Quando Beatrice envergou as sobrancelhas como lâminas de raio, lembrei.

O trovão é axioma da história do grave, seu efeito imperativo rompe com a fina chuva, que, refrescante e aguda, prospera delicadamente na pele. Seu rugido de mil feras prateadas arranha verticalmente o céu, assustando e locomovendo o homem ao ritmo do paterno.

A potência patriarcal dos seres moventes é memória criativa do relâmpago primeiro; o rugido sempre fluirá uma potência, nunca o próprio poder, pois é o trovão um ruído das alcovas, das câmaras subterrâneas, é o som prestes-a-chegar, que, mesmo se destrinchado ao lado dos ouvidos, parecerá graves ecos distantes.

A visão do homem embrionário, é o dia branco condensado na raiz forte do relâmpago, que distorce a escuridão infinita do ciclo irrevogável da noite; é a barba grisalha de Zeus escorrendo pelo céu, íngreme com seus pelos dispersos, tão simbólicos ao progenitor quanto a mão presta da caça.

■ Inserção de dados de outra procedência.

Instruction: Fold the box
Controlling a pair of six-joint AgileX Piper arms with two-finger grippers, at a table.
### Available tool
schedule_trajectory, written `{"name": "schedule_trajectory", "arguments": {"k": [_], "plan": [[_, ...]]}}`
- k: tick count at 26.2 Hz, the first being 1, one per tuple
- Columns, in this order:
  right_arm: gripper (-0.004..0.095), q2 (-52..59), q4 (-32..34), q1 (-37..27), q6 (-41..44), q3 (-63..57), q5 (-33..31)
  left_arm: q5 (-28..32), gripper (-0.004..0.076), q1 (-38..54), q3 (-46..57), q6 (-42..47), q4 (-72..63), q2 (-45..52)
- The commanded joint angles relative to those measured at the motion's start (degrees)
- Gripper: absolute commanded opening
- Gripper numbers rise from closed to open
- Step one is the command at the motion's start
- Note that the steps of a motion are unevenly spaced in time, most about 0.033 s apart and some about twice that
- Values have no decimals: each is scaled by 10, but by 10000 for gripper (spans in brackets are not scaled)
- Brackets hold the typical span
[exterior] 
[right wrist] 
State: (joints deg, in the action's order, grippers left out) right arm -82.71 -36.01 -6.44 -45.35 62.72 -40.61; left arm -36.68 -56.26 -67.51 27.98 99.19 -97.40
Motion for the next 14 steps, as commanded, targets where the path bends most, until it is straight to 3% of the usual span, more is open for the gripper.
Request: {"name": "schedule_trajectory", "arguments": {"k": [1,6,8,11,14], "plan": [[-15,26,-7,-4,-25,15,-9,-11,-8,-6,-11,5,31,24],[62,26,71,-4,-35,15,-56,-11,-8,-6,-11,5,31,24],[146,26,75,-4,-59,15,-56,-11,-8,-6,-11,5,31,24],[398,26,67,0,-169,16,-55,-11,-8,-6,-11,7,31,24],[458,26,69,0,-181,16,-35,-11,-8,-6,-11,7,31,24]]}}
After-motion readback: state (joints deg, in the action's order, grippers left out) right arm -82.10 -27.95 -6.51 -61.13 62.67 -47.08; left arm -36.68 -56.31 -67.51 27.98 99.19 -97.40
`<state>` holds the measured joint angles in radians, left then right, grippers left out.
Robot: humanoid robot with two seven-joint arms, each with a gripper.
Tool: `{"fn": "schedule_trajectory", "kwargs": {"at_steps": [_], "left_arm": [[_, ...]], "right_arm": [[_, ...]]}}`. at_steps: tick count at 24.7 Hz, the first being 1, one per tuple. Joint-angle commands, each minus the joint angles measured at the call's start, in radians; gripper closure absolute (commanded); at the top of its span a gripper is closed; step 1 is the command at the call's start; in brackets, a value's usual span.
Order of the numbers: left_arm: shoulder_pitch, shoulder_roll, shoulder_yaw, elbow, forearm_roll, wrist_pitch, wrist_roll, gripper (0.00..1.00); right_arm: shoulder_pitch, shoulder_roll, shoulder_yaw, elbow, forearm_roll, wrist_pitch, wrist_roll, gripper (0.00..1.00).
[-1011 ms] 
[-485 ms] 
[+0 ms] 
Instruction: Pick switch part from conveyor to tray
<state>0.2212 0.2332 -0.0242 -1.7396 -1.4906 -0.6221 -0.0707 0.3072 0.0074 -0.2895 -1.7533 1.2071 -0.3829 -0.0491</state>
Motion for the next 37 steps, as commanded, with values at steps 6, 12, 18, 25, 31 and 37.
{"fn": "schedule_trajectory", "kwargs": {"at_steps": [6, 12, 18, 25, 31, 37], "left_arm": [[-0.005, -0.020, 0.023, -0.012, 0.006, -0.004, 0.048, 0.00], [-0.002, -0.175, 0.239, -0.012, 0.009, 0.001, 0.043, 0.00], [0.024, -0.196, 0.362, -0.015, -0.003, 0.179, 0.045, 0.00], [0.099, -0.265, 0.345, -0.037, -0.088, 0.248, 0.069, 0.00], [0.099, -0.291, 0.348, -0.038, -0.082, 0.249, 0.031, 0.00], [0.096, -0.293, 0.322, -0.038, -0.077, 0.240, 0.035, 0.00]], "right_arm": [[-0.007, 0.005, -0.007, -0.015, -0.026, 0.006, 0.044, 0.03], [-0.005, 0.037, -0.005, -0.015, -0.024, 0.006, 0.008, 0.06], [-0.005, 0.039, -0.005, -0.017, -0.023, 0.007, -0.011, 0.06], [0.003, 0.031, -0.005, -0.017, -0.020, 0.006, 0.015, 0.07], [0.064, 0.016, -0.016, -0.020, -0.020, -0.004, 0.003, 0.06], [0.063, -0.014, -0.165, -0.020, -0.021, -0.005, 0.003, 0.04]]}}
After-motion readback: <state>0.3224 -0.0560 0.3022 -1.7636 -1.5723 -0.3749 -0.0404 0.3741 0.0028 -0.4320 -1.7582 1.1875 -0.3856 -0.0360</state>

Se Zeus faz a visão, Pã direciona a pulsação; pela manhã posterior ao rugir das feras prateadas, o homem embrionário tentou, com dois pedregulhos irregulares, transferir a pulsação para o barulho que criara, Pã-Pã-Pã. E assim, da mesma forma que um filho se torna pai, o saxofone, por genealogia, tem a forma de um belíssimo relâmpago brilhante e ziguezagueado, grave, paterno.

O toque naquela superfície era utópico. Trovão é som e textura do topo das montanhas, só resta à regência enxergá-lo com a pele idealizadora. Aquilo que inflama as matas, seca o sangue dos animais, aquece os pés; a tessitura de um trovão, tão imagética que foi, tornou-se a escolha do corpo grave utópico de todos os ditadores masculinos do século XX.

Todo efeito humano do rasgo celestial se deu no momento em que a similaridade do rouco masculino compactuou com a existência cosmogônica do trovão. Gritavam um para o outro! Exclamavam como a vertical linha da exclamação! Percebera, o homem, que podia ser semelhante a algo que vem de cima, que poderia, no grave utópico, também criar fogo.